NCJ Number
101583
Date Published
1983
Length
6 pages
Annotation
This paper proposes a Federal alcohol tax dedicated to funding the level of criminal justice effort required to deter drunk driving. Such a tax could raise more than $6 billion annually.
Abstract
The deterrence of drunk driving depends upon police sustaining a high proportion of apprehensions in relation to the number of drunk driving incidents. Barriers to increasing the enforcement level include the large number of drunk driving incidents concentrated in the night hours, the limited number of police patrol hours which States and localities can devote to detecting and apprehending drunk drivers, and the costs of processing additional drunk driving cases. Limited funds significantly undermine the expansion of law enforcement efforts to control drunk driving. Funds to reimburse States and localities for the expanded control of drunk driving should come from an additional Federal tax on alcoholic beverages.
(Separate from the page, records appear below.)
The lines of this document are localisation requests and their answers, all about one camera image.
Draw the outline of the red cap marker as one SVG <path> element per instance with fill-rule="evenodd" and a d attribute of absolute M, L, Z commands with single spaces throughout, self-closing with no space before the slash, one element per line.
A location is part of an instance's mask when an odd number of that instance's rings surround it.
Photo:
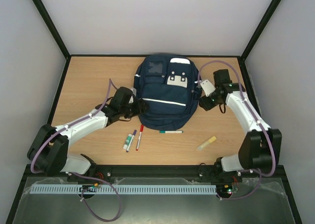
<path fill-rule="evenodd" d="M 138 136 L 138 140 L 137 140 L 137 145 L 136 145 L 136 151 L 138 151 L 139 147 L 140 147 L 140 142 L 141 142 L 141 136 L 142 136 L 143 129 L 144 129 L 144 125 L 141 125 L 139 136 Z"/>

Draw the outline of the purple cap marker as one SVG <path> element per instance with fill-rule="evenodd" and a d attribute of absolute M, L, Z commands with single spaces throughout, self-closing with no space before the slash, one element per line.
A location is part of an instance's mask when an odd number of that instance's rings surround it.
<path fill-rule="evenodd" d="M 137 133 L 137 130 L 134 130 L 134 132 L 133 132 L 133 134 L 132 134 L 132 136 L 131 136 L 129 145 L 128 145 L 127 149 L 126 149 L 126 152 L 127 152 L 127 153 L 130 151 L 130 148 L 131 148 L 132 142 L 133 142 L 133 140 L 134 140 L 134 138 L 135 138 L 135 136 L 136 136 L 136 133 Z"/>

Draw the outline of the green label glue stick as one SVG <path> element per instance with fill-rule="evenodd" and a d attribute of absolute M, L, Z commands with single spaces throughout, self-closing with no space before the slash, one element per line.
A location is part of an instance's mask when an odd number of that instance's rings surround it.
<path fill-rule="evenodd" d="M 123 149 L 124 149 L 124 150 L 127 150 L 128 146 L 129 146 L 129 144 L 130 144 L 131 139 L 132 139 L 132 134 L 128 134 L 128 136 L 127 136 L 127 138 L 126 138 L 126 140 L 125 140 L 125 143 L 124 143 L 124 145 L 123 145 Z"/>

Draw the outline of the green cap marker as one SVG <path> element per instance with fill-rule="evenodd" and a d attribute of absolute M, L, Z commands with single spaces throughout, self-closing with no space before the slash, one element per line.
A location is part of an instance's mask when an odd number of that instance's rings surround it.
<path fill-rule="evenodd" d="M 160 130 L 159 132 L 160 132 L 160 133 L 171 133 L 171 134 L 174 134 L 174 133 L 184 133 L 182 130 Z"/>

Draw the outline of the navy blue backpack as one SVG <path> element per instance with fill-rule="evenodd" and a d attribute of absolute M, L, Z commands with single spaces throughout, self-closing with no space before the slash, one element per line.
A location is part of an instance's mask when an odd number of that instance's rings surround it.
<path fill-rule="evenodd" d="M 202 90 L 199 70 L 190 59 L 171 55 L 147 56 L 138 67 L 133 87 L 148 110 L 139 115 L 141 124 L 153 130 L 179 130 L 195 113 Z"/>

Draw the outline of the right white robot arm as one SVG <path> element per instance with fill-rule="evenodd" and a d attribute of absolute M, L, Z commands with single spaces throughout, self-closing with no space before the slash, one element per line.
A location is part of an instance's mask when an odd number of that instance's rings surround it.
<path fill-rule="evenodd" d="M 279 161 L 282 134 L 272 129 L 257 113 L 251 104 L 246 90 L 240 82 L 233 83 L 227 69 L 214 72 L 214 83 L 199 80 L 198 86 L 204 96 L 199 106 L 206 111 L 218 106 L 221 112 L 228 107 L 240 123 L 245 138 L 238 153 L 219 158 L 215 168 L 215 176 L 226 180 L 232 171 L 250 171 L 268 168 L 265 177 L 270 177 L 276 170 Z"/>

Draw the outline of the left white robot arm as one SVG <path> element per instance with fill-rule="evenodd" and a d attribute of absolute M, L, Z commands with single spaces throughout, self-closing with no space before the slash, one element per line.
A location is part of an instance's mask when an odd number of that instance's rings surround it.
<path fill-rule="evenodd" d="M 70 154 L 70 146 L 96 130 L 141 115 L 148 109 L 148 104 L 137 99 L 132 89 L 120 87 L 113 97 L 107 96 L 102 104 L 72 122 L 55 127 L 43 125 L 27 153 L 31 172 L 46 176 L 60 172 L 84 175 L 93 162 L 86 155 Z"/>

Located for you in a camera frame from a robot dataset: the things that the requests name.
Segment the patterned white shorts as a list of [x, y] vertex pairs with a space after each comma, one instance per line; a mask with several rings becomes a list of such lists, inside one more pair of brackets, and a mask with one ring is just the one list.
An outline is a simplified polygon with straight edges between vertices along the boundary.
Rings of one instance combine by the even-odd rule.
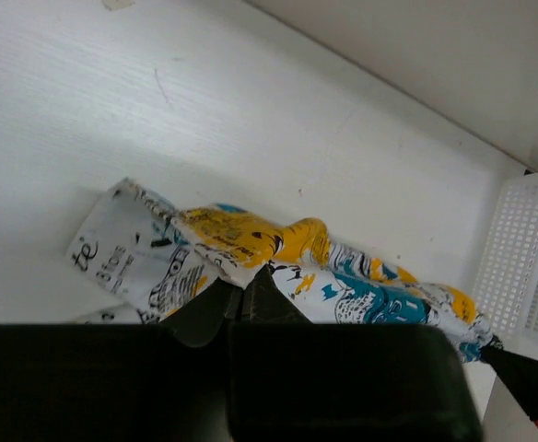
[[87, 323], [157, 323], [215, 282], [247, 287], [261, 271], [313, 323], [425, 324], [464, 362], [502, 342], [474, 301], [333, 239], [318, 218], [281, 226], [229, 204], [178, 209], [134, 180], [109, 188], [66, 259], [120, 305]]

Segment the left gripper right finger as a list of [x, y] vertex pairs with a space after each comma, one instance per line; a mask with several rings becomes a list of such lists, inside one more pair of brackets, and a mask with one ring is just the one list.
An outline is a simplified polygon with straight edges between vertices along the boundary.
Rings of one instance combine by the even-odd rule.
[[266, 316], [227, 330], [236, 441], [480, 441], [462, 364], [425, 325]]

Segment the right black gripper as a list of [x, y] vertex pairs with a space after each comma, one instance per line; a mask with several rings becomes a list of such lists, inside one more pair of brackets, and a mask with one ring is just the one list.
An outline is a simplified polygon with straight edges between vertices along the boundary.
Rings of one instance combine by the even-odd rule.
[[538, 429], [538, 360], [485, 346], [481, 359], [489, 364], [511, 395]]

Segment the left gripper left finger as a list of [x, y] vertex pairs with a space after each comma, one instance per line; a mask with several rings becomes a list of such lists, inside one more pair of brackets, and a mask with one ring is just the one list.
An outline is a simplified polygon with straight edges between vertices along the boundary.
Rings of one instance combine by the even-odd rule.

Five cents tax per half ounce of ethanol would raise more than $6 billion, which could be used to triple drunk driving arrests and thus sustain deterrence over time. The tax fund could be administered through a National Trust Fund for Drunk Driving Control and Prevention, which would reimburse State and local jurisdictions on the basis of per-unit-of-service, e.g., $500 per arrest, $250 per prosecution, $100 per presentence drinking problem assessment, etc.